Problem statement
Where in the entries below does "segment" appear? Copy every line that has it.

Data to examine
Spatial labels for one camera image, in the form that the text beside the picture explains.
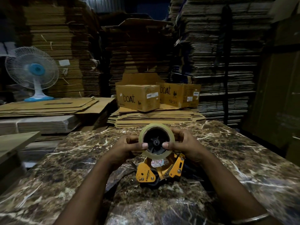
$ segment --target forearm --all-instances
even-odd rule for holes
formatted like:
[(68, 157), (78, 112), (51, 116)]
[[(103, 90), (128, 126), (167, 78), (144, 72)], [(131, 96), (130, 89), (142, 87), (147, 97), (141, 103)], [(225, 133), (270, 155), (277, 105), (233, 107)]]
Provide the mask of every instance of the forearm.
[[(212, 153), (203, 152), (201, 166), (232, 220), (247, 219), (267, 213), (267, 210)], [(273, 218), (265, 219), (265, 222), (270, 219), (275, 222)]]
[(100, 159), (54, 224), (94, 224), (110, 173), (109, 163)]

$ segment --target fan base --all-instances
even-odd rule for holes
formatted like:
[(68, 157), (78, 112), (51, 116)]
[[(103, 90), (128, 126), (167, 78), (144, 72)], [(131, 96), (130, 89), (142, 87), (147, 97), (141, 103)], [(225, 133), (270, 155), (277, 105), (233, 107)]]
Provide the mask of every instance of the fan base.
[(26, 98), (24, 99), (25, 102), (38, 102), (38, 101), (47, 101), (47, 100), (54, 100), (55, 98), (54, 97), (51, 97), (51, 96), (44, 96), (44, 97), (29, 97), (29, 98)]

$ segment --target blue fan hub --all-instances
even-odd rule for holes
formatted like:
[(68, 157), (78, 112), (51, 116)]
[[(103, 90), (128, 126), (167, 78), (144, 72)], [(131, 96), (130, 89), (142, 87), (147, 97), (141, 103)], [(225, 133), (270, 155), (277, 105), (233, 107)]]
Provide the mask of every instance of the blue fan hub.
[(33, 75), (36, 75), (36, 76), (42, 76), (45, 74), (45, 68), (40, 65), (40, 64), (36, 64), (36, 63), (32, 63), (30, 66), (29, 66), (29, 69), (28, 69)]

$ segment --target table fan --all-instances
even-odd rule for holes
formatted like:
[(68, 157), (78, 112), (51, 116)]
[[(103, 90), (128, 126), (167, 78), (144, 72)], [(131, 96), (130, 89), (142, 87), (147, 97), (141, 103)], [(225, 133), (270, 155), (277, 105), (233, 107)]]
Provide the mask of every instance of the table fan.
[(25, 102), (53, 100), (43, 93), (43, 89), (53, 86), (59, 76), (58, 66), (47, 53), (31, 46), (13, 50), (14, 56), (7, 56), (5, 67), (10, 77), (18, 84), (34, 89), (32, 97)]

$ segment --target bracelet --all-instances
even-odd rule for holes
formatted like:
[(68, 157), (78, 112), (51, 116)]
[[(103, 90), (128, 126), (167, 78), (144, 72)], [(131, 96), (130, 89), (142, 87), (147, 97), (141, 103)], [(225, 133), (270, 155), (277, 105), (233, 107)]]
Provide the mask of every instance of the bracelet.
[(265, 214), (262, 214), (262, 215), (259, 215), (259, 216), (256, 216), (256, 217), (252, 217), (252, 218), (249, 218), (249, 219), (233, 220), (233, 221), (231, 221), (231, 223), (232, 224), (245, 224), (245, 223), (258, 222), (258, 221), (261, 221), (262, 219), (267, 218), (269, 216), (270, 216), (270, 214), (267, 212)]

Solution for this task
$ segment --target forearm --all-instances
$ segment --target fan base --all-instances
$ segment --target blue fan hub --all-instances
$ segment --target table fan --all-instances
$ segment --target bracelet --all-instances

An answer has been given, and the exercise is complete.